■ What needs to be done: Every record must be repeated exactly, with no omission.

■ Record excerpts:
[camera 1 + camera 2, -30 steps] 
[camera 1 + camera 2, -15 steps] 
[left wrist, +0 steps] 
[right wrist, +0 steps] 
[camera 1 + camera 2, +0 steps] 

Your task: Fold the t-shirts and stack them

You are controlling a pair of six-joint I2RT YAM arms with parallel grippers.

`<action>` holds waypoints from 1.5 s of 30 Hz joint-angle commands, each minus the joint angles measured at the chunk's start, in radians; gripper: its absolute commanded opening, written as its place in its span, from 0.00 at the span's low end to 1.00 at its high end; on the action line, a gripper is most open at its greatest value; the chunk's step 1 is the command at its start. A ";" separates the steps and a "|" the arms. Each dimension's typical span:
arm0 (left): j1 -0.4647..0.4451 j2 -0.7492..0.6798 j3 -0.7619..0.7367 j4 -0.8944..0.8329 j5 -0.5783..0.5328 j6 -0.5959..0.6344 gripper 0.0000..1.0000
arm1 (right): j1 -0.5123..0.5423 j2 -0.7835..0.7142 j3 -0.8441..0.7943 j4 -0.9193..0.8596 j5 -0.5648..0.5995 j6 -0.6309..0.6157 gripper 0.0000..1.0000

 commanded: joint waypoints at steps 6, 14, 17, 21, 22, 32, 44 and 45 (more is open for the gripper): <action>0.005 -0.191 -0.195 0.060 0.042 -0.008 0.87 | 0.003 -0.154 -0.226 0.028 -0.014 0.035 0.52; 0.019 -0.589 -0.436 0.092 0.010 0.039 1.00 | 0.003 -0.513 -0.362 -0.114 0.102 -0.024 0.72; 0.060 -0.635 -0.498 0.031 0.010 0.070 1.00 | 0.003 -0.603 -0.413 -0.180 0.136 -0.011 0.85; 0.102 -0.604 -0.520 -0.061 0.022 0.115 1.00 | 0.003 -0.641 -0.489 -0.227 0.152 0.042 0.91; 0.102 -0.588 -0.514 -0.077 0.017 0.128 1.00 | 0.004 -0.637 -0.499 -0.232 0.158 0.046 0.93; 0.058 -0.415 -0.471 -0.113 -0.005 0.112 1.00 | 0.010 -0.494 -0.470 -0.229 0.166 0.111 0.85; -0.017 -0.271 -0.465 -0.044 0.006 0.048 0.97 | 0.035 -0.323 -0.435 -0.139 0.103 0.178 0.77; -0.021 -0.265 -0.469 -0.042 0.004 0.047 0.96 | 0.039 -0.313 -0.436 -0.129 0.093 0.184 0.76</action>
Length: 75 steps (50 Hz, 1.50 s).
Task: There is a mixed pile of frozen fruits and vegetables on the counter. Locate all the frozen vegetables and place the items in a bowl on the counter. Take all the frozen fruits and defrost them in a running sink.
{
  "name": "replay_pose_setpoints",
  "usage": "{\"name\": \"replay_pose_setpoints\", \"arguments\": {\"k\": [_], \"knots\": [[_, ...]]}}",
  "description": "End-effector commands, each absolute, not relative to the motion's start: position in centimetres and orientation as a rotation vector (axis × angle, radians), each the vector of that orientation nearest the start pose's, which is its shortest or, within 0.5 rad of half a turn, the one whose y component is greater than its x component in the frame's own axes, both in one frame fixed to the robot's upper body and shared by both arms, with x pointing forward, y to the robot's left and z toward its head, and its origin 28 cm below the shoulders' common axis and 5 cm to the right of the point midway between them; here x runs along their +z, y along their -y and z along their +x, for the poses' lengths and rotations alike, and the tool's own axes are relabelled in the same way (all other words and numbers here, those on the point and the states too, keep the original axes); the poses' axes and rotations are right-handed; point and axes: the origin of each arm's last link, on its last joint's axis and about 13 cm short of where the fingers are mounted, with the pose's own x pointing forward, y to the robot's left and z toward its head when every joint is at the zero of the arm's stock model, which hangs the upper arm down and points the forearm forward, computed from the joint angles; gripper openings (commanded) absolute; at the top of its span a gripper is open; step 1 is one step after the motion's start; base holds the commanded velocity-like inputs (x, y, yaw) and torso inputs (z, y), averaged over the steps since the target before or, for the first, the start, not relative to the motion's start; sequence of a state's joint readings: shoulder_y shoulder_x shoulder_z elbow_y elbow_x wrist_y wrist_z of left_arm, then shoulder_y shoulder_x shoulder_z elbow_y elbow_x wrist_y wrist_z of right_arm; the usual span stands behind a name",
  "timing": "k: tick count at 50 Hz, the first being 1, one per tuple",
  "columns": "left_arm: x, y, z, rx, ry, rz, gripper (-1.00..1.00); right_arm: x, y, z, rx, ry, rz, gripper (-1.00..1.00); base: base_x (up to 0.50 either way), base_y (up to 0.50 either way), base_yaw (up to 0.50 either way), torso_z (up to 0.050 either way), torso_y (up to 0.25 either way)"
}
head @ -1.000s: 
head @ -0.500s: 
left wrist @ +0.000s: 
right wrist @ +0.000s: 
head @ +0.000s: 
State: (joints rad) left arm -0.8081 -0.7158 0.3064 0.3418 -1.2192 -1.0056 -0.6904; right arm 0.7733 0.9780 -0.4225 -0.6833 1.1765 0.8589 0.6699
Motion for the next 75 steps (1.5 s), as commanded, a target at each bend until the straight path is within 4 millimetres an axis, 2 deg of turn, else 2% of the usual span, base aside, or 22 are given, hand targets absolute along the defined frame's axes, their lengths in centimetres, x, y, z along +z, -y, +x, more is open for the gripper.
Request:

■ Result:
[camera 1 + camera 2, -30 steps] 
[camera 1 + camera 2, -15 steps] 
[left wrist, +0 steps] 
[right wrist, +0 steps] 
[camera 1 + camera 2, +0 steps] 

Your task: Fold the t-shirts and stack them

You are controlling a pair of six-joint I2RT YAM arms with parallel grippers.

`<action>` holds waypoints from 1.5 s of 30 Hz joint-angle commands, each minus the joint angles measured at the chunk's start, in radians; gripper: its absolute commanded opening, written as its place in its span, from 0.00 at the span's low end to 1.00 at its high end; on the action line, a gripper is most open at its greatest value; the chunk's step 1 is the command at its start. A ";" separates the steps and a "|" the arms. Each dimension's typical span:
arm0 (left): j1 -0.4647..0.4451 j2 -0.7492..0.6798 j3 -0.7619..0.7367 j4 -0.8944..0.8329 j5 -0.5783..0.5328 j6 -0.5959..0.6344 gripper 0.0000..1.0000
arm1 (right): j1 -0.5123..0.5423 j2 -0.7835..0.7142 j3 -0.8441..0.7943 j4 -0.9193..0.8596 j5 -0.5648..0.5995 j6 -0.6309..0.6157 gripper 0.0000..1.0000

 commanded: joint waypoints at steps 6, 14, 17, 21, 22, 32, 44 and 45 (more is open for the gripper): <action>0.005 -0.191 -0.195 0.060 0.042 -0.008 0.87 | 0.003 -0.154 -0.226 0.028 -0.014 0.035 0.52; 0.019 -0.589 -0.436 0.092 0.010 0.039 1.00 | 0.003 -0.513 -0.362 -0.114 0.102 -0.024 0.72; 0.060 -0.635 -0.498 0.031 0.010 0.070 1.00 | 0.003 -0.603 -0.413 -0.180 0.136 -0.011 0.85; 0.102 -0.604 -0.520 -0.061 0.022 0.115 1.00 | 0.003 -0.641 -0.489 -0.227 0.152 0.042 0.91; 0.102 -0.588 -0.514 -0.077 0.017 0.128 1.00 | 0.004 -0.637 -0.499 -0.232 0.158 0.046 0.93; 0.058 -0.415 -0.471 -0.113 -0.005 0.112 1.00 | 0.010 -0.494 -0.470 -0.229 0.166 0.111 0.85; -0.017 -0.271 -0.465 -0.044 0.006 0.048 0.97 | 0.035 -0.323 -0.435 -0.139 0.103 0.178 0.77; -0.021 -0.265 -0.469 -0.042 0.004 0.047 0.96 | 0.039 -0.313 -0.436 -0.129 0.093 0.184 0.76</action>
Length: 75 steps (50 Hz, 1.50 s).
Task: There is a mixed pile of frozen fruits and vegetables on the counter. Locate all the frozen vegetables and place the items in a bowl on the counter. Take all the frozen fruits and defrost them in a running sink.
{
  "name": "replay_pose_setpoints",
  "usage": "{\"name\": \"replay_pose_setpoints\", \"arguments\": {\"k\": [_], \"knots\": [[_, ...]]}}",
  "description": "End-effector commands, each absolute, not relative to the motion's start: position in centimetres and orientation as a rotation vector (axis × angle, radians), each the vector of that orientation nearest the start pose's, which is its shortest or, within 0.5 rad of half a turn, the one whose y component is greater than its x component in the frame's own axes, both in one frame fixed to the robot's upper body and shared by both arms, with x pointing forward, y to the robot's left and z toward its head, and its origin 28 cm below the shoulders' common axis and 5 cm to the right of the point midway between them; here x runs along their +z, y along their -y and z along their +x, for the poses' lengths and rotations alike, and the tool's own axes are relabelled in the same way (all other words and numbers here, those on the point and the states too, keep the original axes); the poses' axes and rotations are right-handed; point and axes: the origin of each arm's last link, on its last joint's axis and about 13 cm short of where the fingers are mounted, with the pose's own x pointing forward, y to the robot's left and z toward its head when every joint is at the zero of the arm's stock model, which hangs the upper arm down and points the forearm forward, computed from the joint angles; gripper openings (commanded) absolute; at the top of its span a gripper is open; step 1 is one step after the motion's start; base holds the commanded velocity-like inputs (x, y, yaw) and torso inputs (z, y), averaged over the steps since the target before or, for the first, the start, not relative to the motion's start; sequence of a state's joint readings: shoulder_y shoulder_x shoulder_z elbow_y elbow_x wrist_y wrist_z of left_arm, then shoulder_y shoulder_x shoulder_z elbow_y elbow_x wrist_y wrist_z of right_arm; the usual span stands behind a name",
  "timing": "k: tick count at 50 Hz, the first being 1, one per tuple",
  "columns": "left_arm: x, y, z, rx, ry, rz, gripper (-1.00..1.00); right_arm: x, y, z, rx, ry, rz, gripper (-1.00..1.00); base: base_x (up to 0.50 either way), base_y (up to 0.50 either way), base_yaw (up to 0.50 either way), torso_z (up to 0.050 either way), torso_y (up to 0.25 either way)"
}
head @ -1.000s: 
head @ -0.500s: 
left wrist @ +0.000s: 
right wrist @ +0.000s: 
head @ +0.000s: 
State: (joints rad) left arm -0.8081 -0.7158 0.3064 0.3418 -1.2192 -1.0056 -0.6904; right arm 0.7733 0.9780 -0.4225 -0.6833 1.1765 0.8589 0.6699
Motion for the next 75 steps (1.5 s), as commanded, a target at each bend until the straight path is within 4 millimetres an axis, 2 deg of turn, else 2% of the usual span, base aside, or 22 are given, hand targets absolute along the defined frame's axes, their lengths in centimetres, x, y, z along +z, -y, +x, more is open for the gripper.
Request:

The response above is complete.